((

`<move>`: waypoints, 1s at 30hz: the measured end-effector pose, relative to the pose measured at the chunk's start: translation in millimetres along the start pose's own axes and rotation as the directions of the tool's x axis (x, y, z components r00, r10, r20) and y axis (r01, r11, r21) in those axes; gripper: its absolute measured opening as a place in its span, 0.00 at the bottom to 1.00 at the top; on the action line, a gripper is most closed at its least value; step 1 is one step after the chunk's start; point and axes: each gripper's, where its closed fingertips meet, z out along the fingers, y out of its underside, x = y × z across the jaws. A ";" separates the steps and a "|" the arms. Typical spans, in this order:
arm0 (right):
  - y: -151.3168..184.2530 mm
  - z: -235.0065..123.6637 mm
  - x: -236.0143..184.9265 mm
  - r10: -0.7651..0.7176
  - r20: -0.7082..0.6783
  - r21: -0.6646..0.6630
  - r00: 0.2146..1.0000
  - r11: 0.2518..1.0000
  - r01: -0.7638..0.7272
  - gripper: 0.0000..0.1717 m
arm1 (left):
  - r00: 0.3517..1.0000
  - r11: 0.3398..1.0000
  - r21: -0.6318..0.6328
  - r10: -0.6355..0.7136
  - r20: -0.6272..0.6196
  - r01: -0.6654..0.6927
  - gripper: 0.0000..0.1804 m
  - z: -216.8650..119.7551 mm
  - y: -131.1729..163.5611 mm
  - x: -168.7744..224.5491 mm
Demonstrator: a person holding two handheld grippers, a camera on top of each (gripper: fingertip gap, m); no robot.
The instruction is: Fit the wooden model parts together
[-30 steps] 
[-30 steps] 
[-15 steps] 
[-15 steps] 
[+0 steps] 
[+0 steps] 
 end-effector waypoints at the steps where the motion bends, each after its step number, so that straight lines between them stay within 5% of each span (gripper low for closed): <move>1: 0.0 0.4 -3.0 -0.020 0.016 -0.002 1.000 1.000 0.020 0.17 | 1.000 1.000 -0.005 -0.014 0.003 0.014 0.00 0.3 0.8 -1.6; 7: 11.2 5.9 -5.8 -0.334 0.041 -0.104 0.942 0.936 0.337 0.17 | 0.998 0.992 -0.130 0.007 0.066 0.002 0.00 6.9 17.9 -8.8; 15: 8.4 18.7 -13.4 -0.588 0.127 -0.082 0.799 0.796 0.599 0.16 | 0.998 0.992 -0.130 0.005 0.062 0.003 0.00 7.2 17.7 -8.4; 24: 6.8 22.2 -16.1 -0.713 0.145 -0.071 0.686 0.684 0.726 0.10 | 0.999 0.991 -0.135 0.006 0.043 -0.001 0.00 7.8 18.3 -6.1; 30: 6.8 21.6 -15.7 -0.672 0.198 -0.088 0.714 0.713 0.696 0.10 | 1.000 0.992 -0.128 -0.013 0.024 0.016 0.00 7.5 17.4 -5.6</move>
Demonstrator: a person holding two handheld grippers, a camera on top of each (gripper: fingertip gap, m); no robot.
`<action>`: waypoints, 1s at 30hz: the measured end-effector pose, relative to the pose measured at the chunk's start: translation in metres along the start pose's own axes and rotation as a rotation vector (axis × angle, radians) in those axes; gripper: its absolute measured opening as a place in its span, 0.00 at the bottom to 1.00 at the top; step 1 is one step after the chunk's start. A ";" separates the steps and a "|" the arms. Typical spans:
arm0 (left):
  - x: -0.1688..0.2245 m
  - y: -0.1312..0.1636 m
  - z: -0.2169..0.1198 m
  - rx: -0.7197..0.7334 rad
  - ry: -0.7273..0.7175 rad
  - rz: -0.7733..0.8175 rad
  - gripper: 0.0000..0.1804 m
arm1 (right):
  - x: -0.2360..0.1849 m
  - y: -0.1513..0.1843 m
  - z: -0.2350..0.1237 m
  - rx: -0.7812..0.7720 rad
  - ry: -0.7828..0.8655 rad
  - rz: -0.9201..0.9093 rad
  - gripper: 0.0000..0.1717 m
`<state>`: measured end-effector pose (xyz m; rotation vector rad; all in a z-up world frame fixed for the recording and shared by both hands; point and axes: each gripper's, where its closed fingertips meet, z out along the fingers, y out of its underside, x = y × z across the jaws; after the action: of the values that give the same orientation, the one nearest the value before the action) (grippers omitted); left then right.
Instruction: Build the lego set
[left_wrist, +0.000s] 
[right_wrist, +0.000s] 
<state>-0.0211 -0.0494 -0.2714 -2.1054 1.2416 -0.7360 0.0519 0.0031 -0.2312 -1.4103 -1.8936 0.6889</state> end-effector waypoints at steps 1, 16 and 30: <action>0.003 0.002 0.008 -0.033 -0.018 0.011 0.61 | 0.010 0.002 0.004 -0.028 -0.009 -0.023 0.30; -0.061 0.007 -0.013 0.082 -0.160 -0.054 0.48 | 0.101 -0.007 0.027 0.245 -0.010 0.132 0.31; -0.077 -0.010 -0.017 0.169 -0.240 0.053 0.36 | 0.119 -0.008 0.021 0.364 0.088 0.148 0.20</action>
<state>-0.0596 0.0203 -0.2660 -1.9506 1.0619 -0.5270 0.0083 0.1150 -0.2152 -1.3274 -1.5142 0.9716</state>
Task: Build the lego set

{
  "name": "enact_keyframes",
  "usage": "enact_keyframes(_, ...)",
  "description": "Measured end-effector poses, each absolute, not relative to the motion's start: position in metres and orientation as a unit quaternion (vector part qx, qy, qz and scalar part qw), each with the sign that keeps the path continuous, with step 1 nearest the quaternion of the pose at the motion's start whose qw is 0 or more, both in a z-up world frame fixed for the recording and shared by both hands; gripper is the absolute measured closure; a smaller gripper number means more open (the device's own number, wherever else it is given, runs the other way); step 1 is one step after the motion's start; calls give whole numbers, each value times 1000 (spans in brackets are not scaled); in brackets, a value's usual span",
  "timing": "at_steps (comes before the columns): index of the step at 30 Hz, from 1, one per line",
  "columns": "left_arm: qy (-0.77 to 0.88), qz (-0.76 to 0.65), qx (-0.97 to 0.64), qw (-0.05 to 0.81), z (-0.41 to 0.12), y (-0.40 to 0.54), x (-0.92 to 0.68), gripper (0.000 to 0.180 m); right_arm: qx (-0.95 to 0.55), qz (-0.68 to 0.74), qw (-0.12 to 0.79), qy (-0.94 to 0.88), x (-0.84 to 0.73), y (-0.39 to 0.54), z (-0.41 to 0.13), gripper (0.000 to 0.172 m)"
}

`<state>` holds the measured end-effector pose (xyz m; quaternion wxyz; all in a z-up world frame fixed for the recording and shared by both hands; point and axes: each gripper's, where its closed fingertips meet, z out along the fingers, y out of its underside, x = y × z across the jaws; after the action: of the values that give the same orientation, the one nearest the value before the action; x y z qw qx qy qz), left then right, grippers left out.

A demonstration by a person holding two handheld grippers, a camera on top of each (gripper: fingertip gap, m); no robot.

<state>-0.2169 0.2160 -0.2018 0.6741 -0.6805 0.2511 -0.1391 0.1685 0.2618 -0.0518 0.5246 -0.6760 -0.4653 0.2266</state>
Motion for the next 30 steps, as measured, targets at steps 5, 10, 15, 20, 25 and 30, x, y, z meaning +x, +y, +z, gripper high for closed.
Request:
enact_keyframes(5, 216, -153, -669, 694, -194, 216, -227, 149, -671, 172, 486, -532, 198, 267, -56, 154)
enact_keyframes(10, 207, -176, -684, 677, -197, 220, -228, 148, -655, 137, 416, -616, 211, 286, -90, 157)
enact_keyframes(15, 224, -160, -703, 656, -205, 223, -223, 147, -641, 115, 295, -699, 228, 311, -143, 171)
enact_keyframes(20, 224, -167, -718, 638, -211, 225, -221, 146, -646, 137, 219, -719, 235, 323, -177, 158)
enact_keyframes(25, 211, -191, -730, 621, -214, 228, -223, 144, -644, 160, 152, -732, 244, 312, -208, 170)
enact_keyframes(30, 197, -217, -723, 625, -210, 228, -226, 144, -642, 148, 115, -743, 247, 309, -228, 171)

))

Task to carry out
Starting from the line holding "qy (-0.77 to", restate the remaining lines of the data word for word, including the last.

Result below
  "columns": "left_arm: qy (-0.77 to 0.88), qz (-0.76 to 0.65), qx (-0.97 to 0.64), qw (-0.05 to 0.81), z (-0.41 to 0.12), y (-0.40 to 0.54), x (-0.92 to 0.68), gripper (0.000 to 0.180 m); right_arm: qx (-0.95 to 0.55), qz (-0.68 to 0.74), qw (-0.12 to 0.79), qy (-0.94 to 0.88), x (-0.84 to 0.73), y (-0.39 to 0.54), z (-0.41 to 0.13), gripper (0.000 to 0.172 m)"
}

`<state>` holds the measured end-effector pose (xyz m; quaternion wxyz; all in a z-up world frame fixed for the recording and shared by both hands; point and axes: each gripper's, where its closed fingertips meet, z out along the fingers, y out of its underside, x = y × z across the jaws; after the action: of the values that give the same orientation, the one nearest the value before the action; x y z qw qx qy qz), left then right, grippers left out.

A demonstration by a person holding two handheld grippers, a camera on top of each (gripper: fingertip gap, m); no robot.

<state>-0.2169 0.2160 -0.2018 0.6741 -0.6805 0.2511 -0.1391 0.1685 0.2618 -0.0518 0.5246 -0.6760 -0.4653 0.2266</state>
Motion for the next 30 steps, as measured, targets at steps 5, 10, 15, 20, 25 and 30, x, y, z meaning +x, +y, +z, gripper high for closed.
Request:
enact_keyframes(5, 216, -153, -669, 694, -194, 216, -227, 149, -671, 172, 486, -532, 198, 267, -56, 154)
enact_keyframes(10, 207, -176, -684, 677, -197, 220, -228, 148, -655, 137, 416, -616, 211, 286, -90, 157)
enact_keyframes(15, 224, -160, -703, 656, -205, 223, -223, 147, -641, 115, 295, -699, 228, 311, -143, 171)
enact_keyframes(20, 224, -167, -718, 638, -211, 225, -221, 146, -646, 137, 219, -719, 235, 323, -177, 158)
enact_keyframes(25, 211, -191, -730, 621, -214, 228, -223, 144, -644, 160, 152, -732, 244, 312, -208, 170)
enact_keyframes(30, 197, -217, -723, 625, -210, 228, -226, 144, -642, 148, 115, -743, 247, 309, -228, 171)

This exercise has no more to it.